Beyond online advertising, the exact same connectivity infrastructure that drives social media also has the potential to track contagious diseases like Ebola and polio viral infections, as well as hereditary conditions like heart disease.
Moreover, the same infrastructure can be used model the spread of an epidemic, and even alert populations at risk.
Redefining “Gone Viral”
CrowdBreaks is one example of a disease surveillance system that utilizes public data from Twitter to acquire information on diseases based on what people are tweeting.
Tweets are filtered using a machine learning algorithm that identifies the tweets relevant to a specific disease. Because these algorithms can be trained to use information to make predictions, such techniques have enormous potential to identify populations at risk based on Big Data and provide early warning and perhaps even treatment to those demographics.
Aside from social media, location data from cell phones is especially important in tracking and modeling epidemics in remote regions of developing countries. Because medical resources and equipment are often limited or unavailable, taking advantage of existing infrastructure that populations already use is crucial in combatting the spread of diseases in remote areas. Teams are able to use cell phone calls to pinpoint the location of possibly infected individuals and based on their location relative to the nearest cell phone tower, model their movement to project infection rates and alert populations in the vicinity.
Another example is Qlik, a Big Data analytics company that created an app to track the 2014 Ebola outbreak. The platform relied on data from ports and other transportation hubs in conjunction with cell phone data to project infection rates.
For most of us, it’s normal to post a photo on Instagram of a loved one recovering in the hospital, or post a status update on Facebook wishing a friend “get well soon”. In the future, will machine learning algorithms like the one that CrowdBreaks utilizes collect and analyze such posts to offer targeted healthcare?
Instead of targeted shopping ads, can you imagine a future where pop-ups read “Based on your recent activity, it looks like heart disease runs in your family”? The same pop-ups could potentially use your location data to provide information on treatment centers, physicians, and pharmacies, or even suggest vaccines or medication.
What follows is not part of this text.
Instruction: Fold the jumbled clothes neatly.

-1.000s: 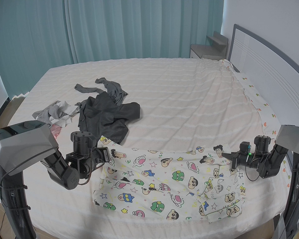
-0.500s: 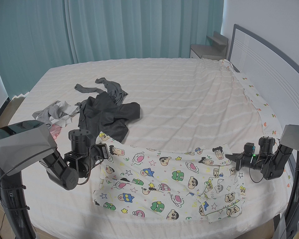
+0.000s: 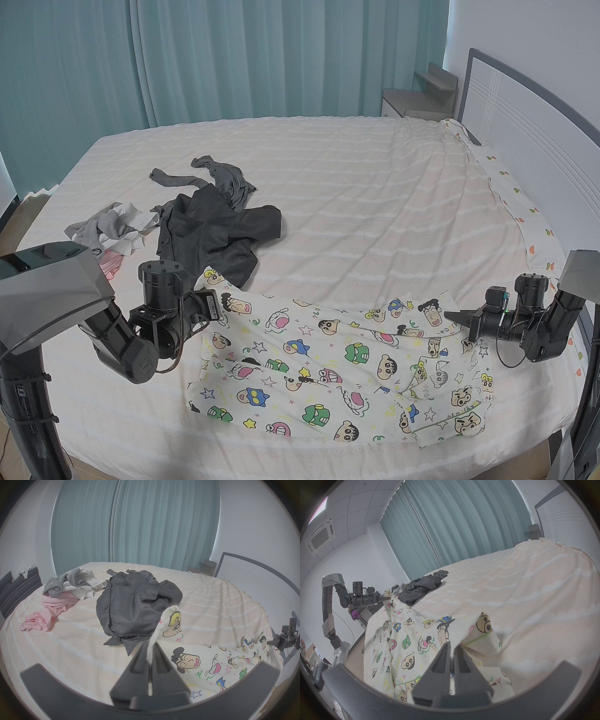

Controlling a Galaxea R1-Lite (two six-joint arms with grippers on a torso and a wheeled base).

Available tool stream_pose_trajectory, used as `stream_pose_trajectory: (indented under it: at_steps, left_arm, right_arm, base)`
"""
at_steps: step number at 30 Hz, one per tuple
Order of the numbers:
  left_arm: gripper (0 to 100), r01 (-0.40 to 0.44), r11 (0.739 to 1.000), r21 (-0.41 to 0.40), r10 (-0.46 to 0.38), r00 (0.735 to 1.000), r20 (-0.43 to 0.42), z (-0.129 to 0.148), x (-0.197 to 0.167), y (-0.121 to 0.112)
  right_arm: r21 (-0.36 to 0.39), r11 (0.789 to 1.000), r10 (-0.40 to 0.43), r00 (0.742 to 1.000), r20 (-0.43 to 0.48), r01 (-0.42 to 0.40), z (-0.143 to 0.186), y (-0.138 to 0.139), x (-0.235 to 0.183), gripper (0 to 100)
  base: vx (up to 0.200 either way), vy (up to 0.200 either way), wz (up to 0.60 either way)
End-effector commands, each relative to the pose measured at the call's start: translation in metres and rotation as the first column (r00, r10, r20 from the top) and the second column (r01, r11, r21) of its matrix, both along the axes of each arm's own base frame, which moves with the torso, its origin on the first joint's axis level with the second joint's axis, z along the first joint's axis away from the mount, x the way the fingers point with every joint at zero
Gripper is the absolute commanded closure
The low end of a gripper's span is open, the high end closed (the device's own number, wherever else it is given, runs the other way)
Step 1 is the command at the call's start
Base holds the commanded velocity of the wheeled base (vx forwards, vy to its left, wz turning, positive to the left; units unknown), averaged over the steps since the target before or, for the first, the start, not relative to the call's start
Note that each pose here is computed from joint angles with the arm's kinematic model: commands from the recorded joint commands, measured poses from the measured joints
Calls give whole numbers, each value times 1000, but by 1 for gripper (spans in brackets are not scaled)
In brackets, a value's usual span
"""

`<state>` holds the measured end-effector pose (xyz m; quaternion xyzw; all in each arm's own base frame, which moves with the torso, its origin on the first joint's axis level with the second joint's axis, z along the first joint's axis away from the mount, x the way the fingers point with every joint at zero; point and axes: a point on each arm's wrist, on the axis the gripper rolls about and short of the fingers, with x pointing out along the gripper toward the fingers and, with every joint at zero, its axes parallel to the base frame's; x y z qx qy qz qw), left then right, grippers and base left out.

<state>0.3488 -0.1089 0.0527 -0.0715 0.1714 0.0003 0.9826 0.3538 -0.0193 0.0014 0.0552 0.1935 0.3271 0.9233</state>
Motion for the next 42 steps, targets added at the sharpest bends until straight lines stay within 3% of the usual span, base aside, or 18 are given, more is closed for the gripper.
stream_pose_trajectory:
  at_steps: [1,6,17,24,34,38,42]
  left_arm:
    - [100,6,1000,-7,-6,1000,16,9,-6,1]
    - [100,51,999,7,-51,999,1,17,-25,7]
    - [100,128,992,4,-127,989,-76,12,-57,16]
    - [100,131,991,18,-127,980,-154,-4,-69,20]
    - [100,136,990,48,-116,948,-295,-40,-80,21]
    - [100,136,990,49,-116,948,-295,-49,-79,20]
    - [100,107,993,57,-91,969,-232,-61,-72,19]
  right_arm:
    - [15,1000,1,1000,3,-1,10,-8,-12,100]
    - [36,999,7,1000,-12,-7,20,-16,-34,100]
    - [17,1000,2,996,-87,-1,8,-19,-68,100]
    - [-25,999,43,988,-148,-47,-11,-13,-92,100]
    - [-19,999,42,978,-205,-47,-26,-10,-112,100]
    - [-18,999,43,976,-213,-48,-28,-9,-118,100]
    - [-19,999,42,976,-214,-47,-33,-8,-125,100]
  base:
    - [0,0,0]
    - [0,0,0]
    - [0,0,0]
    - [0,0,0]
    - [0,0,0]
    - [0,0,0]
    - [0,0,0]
Or, during Flu Season, we may receive a text message alerting us to the presence of infected individuals nearby, and warn us not visit certain locations.
While there are ethical concerns surrounding how the personal information that we share via social media and cell phone calls is used by third parties like advertisers, the same information and infrastructure can be used to improve public health campaigns and to fight the spread of infectious diseases. Information, like technology, is a tool, and as technology makes us increasingly connected, social media and Big Data have the potential to help information on preventative healthcare spread as quickly as disease.